Rooting for the Orioles seemed futile and hopeless more often than not in the first dozen years of this century, but never moreso than in September. Winter and spring brought pie-in-the-sky, best-case-scenario daydreams. The first half of the season was a small enough sample size for even the most wretched and raw clubs to scrape together a few good weeks here and there and maintain respectability. But by the season's final month, the grind of 130-plus games seemed to beat both fan and team into submission. Five months of constant travel, accumulated aches and pains, and the ascendancy of superior competitors took their toll. The lack of roster depth in the Birds' organization would be laid bare, night after ugly night. With school in session and football in season, crowds dwindled away to nothing. I'd turn on a game, or more rarely drag myself out to Camden Yards, and watch faceless scrubs get pounded by all comers. It just seemed inevitable.

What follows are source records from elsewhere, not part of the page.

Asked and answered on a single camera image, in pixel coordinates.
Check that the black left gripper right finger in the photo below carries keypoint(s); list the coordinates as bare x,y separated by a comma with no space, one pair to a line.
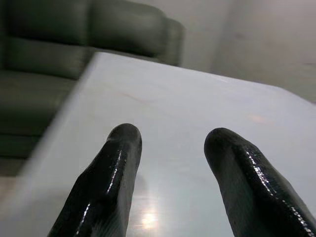
249,192

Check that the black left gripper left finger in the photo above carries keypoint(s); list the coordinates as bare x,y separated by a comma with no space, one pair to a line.
103,187

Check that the dark green leather sofa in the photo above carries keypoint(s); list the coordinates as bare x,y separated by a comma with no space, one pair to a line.
74,49

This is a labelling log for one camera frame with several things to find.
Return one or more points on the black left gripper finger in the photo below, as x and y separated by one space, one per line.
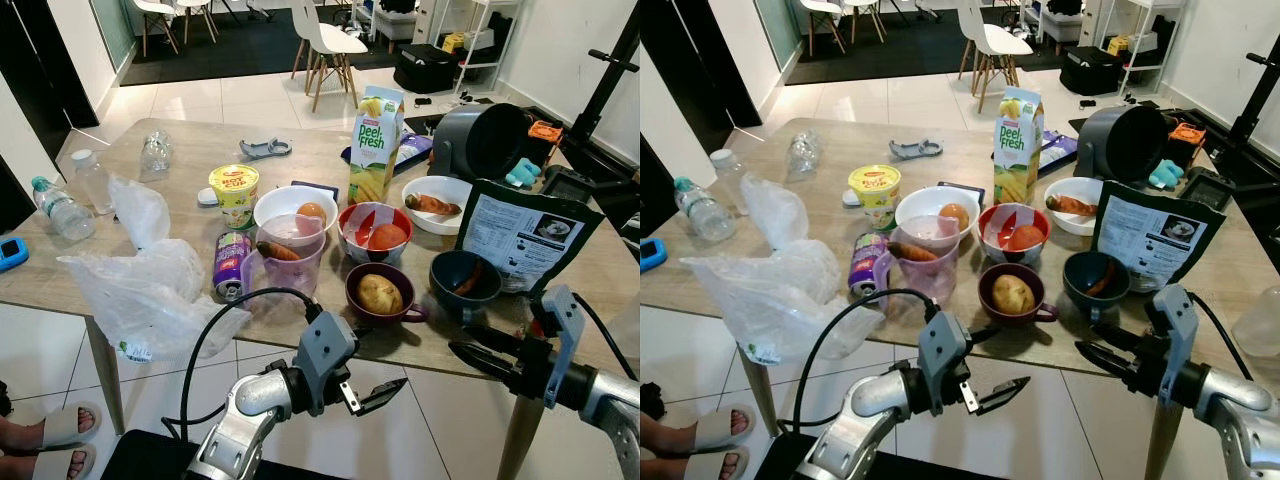
984 336
382 394
1004 394
375 336

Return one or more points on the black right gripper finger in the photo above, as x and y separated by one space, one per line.
1108 361
500 338
485 362
1128 338

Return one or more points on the red-brown sausage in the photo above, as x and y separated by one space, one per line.
1100 280
468 282

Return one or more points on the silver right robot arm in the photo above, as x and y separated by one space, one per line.
610 400
1235 400

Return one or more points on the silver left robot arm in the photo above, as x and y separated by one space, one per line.
870 405
245 410

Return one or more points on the yellow potato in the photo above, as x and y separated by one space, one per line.
1013 295
380 294

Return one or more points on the clear pink measuring jug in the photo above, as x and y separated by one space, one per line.
935 275
300 270

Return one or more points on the red tomato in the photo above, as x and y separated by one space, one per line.
388 237
1025 238

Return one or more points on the black pouch with white label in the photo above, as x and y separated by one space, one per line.
1150 235
520 235

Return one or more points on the orange carrot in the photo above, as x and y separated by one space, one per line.
912 252
278 251

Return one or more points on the red patterned bowl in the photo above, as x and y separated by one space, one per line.
990 225
348 225

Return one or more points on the white ceramic bowl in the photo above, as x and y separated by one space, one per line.
920 208
280 205
1060 222
420 222

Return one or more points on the round orange fruit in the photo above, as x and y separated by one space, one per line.
312 213
953 215

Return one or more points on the purple drink can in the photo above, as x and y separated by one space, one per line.
866 265
232 265

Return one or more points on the small teal toy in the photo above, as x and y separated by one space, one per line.
522 175
1165 176

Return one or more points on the blue digital timer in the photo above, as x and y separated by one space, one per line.
12 255
652 255

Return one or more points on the black rectangular tray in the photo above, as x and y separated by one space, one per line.
1210 190
570 185

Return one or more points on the yellow instant noodle cup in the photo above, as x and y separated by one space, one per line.
875 200
235 200

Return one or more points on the person foot in beige sandal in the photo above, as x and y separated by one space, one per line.
55 425
50 465
705 428
700 467

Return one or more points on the orange juice carton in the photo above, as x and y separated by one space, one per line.
375 150
1018 150

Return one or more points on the blue snack packet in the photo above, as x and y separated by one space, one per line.
1058 150
415 150

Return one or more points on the grey handheld tool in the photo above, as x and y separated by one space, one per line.
262 150
910 150

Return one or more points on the black floor mat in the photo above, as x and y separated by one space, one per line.
135 455
790 460

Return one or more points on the clear plastic bag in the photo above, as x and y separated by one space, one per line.
780 295
150 290

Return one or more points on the small orange packet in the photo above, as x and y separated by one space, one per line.
545 132
1187 134

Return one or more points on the light wooden dining table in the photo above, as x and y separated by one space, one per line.
850 150
190 160

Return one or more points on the clear bottle blue cap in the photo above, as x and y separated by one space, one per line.
708 212
65 212

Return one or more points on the crumpled clear plastic bottle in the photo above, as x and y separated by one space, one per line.
156 152
802 152

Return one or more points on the black bag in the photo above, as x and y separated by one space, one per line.
1090 72
425 70

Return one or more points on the clear bottle white cap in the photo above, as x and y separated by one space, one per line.
730 178
92 180

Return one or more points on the black carpet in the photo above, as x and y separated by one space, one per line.
900 55
250 55

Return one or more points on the white chair wooden legs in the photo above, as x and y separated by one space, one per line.
995 40
330 40
822 8
155 8

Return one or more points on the black metal stand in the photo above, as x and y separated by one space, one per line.
1262 60
612 60

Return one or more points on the white shelving unit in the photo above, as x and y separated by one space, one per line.
1092 20
428 20

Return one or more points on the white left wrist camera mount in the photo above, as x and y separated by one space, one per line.
942 350
325 350

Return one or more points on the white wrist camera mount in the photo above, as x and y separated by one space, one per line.
942 350
1178 320
565 320
325 350

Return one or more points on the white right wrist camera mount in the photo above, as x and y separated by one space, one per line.
1178 320
565 320

Here is a non-comprehensive list of players who appeared in Baltimore's starting lineup in the team's season finales from 1998 through 2011: Lyle Mouton, Eugene Kingsale (twice!), Jesse Garcia, Mike Figga, Fernando Lunar, Rick Bauer (also twice!), John Stephens, Carlos Mendez, Jack Cust, Jose Morban, Eric DuBose, Bernie Castro, Walter Young, Sal Fasano, Fernando Tatis (this was 2006, not 1999), Chris Gomez, Brandon Fahey (God help us, also twice!), Raul Chavez, Tike Redman, Luis Hernandez, Scott Moore, J. R. House, Freddie Bynum, Brian Burres, Michael Aubrey, Lou Montanez, Jeff Fiorentino, Felix Pie, Josh Bell, Alfredo Simon.

If that was hard to read, imagine how hard those games must have been to watch. It might seem unfair to include 2011 (by way of starting pitcher Alfredo Simon), but the warm and fuzzy end results don't change the fact that the desiccated corpse of Vlad Guerrero batted cleanup that night.

2012 will always be the ultimate "is this really happening?" season for O's fans. That team wasn't expected to be adequate, much less a 93-win postseason entrant. But that team also needed every one of its 20 September and October wins to squeak by the Rays and the Angels...all of that just for the privilege of playing a sudden-death elimination game on the road against Yu Darvish and the powerful Rangers. There was no time to catch your breath, no chance to look ahead and count down and make plans.

So here we are. 81 wins (that number alone was unreachable for years). 57 losses. Nine and a half games up. 24 left to play. 16 away from clinching the division. Two back of the Angels for the league's best record, and with it home-field advantage throughout the playoffs. I'm as superstitious as the next baseball fan. I worry about jinxes and overconfidence and setting myself up for disappointment. But if you can't enjoy the tale that these standings tell, what hope is there for you? So I'll keep hoping, projecting, dreaming, and counting down.


1 comment:

Oriolephan said...

for years during the dark days i always said that 2012 was the year they were going to compete (at the time i was half joking but i stuck to that date) and 2014 was the year they are going to win the world series. don't let me down guys you got one believer!